## Requirement
Any picture in the data below gets skipped; print all the rest exactly.

## Available data
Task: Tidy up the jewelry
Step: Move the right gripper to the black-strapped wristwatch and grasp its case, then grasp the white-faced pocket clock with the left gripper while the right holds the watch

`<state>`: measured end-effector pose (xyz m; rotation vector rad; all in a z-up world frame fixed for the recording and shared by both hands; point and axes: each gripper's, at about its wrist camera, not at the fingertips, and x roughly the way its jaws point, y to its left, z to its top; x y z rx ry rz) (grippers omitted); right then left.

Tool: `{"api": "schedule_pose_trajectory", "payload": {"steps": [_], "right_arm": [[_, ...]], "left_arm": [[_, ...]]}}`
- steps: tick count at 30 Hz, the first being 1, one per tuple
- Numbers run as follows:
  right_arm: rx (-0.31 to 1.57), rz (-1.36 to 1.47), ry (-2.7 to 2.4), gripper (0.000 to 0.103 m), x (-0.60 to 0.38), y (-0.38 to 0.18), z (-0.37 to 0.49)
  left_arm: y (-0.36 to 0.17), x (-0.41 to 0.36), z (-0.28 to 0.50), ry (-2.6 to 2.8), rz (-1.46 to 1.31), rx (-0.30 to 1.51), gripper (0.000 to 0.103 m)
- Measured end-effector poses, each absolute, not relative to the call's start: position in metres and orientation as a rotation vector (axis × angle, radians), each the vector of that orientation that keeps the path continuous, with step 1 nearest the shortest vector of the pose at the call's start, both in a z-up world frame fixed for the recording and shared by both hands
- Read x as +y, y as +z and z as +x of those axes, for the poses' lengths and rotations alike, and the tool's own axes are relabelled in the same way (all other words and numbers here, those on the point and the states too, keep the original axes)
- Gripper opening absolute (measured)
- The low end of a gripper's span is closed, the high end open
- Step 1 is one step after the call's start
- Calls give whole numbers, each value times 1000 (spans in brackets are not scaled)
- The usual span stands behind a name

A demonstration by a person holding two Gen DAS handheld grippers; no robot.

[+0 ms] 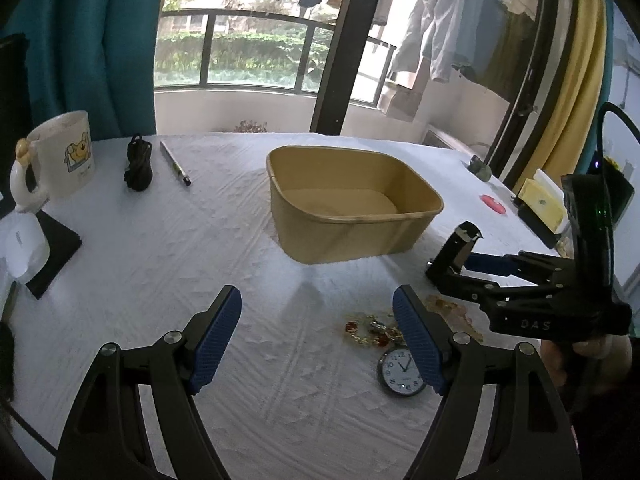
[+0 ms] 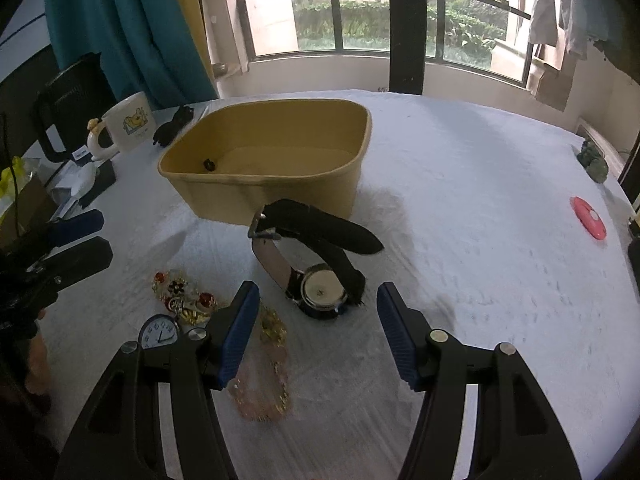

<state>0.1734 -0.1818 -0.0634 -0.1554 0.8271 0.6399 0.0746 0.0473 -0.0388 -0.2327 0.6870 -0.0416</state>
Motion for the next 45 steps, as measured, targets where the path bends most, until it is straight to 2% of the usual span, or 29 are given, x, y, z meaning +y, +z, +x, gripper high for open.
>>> {"api": "schedule_pose_trajectory", "payload": {"steps": [13,16,20,45], "right_arm": [[860,-151,619,61,-172,-71,188],[855,-167,615,47,-172,-71,189],[850,-155,624,42,-176,-71,189],[749,-62,638,42,-218,-52,168]], "left_arm": [[-46,57,78,-66,-273,698,81],[-45,54,77,-73,-267,697,81],[-44,51,74,-75,-258,698,81],[-57,-10,75,-152,-136,842,81]]}}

## Completed exercise
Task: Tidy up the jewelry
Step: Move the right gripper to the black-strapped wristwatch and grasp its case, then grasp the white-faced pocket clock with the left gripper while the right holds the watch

`<state>`: measured end-effector pose (xyz m; rotation vector rad; all in a z-up world frame fixed for the recording and shared by both hands; point and axes: each gripper's, at about its wrist camera, not at the fingertips, and x roughly the way its jaws point, y to its left, z to its top; x y z rx ry rz) (grippers omitted); right then left.

Tool: `{"api": "schedule_pose_trajectory", "payload": {"steps": [_], "right_arm": [[_, ...]], "left_arm": [[_, ...]]}}`
- steps: tick count at 30 Hz, the first being 1, one per tuple
- Numbers run as follows:
  right_arm: rx (-0.31 to 1.57), rz (-1.36 to 1.47), ry (-2.7 to 2.4), gripper (0.000 to 0.103 m), x (-0.60 to 0.38), y (-0.38 to 0.18), z (-0.37 to 0.49)
  left_arm: y (-0.36 to 0.17), x (-0.41 to 0.36), z (-0.28 to 0.50), ry (-2.6 to 2.8), rz (-1.46 to 1.31), rx (-0.30 to 1.51), gripper (0.000 to 0.103 m)
- Measured end-effector poses, each absolute, not relative to the call's start: position in metres and orientation as a rotation vector (axis × angle, radians), each the vector of that orientation that keeps the path continuous, with step 1 nearest the shortest vector of the pose at the call's start, both in a z-up world frame fixed for the recording and shared by both hands
- Read x as +y, y as +z and z as +x of those axes, for the poses' lengths and rotations alike, and the tool's own axes are relabelled in the same way (all other words and numbers here, those on the point and the states too, keep the original axes)
- Gripper opening absolute (measured)
- The low end of a gripper's span is closed, the high end open
- Step 1 is one step after the call's start
- Calls give whole numbers, each value times 1000 (spans in brackets are not scaled)
- The usual span stands behind a name

A demonstration by a person holding two Gen DAS handheld grippers; no robot.

[+0 ms] 
[+0 ms] 

<state>0.1734 -0.1818 -0.0634 -0.1554 0.8271 0.6399 0.0746 0.0473 -0.0388 -0.2327 0.6870 -0.0416</state>
Motion for the next 45 steps, as measured, targets where the path bends most, until it is straight to 2% of the usual span, or 29 are given, x, y, z meaning +y, +z, +x, gripper high for open.
>>> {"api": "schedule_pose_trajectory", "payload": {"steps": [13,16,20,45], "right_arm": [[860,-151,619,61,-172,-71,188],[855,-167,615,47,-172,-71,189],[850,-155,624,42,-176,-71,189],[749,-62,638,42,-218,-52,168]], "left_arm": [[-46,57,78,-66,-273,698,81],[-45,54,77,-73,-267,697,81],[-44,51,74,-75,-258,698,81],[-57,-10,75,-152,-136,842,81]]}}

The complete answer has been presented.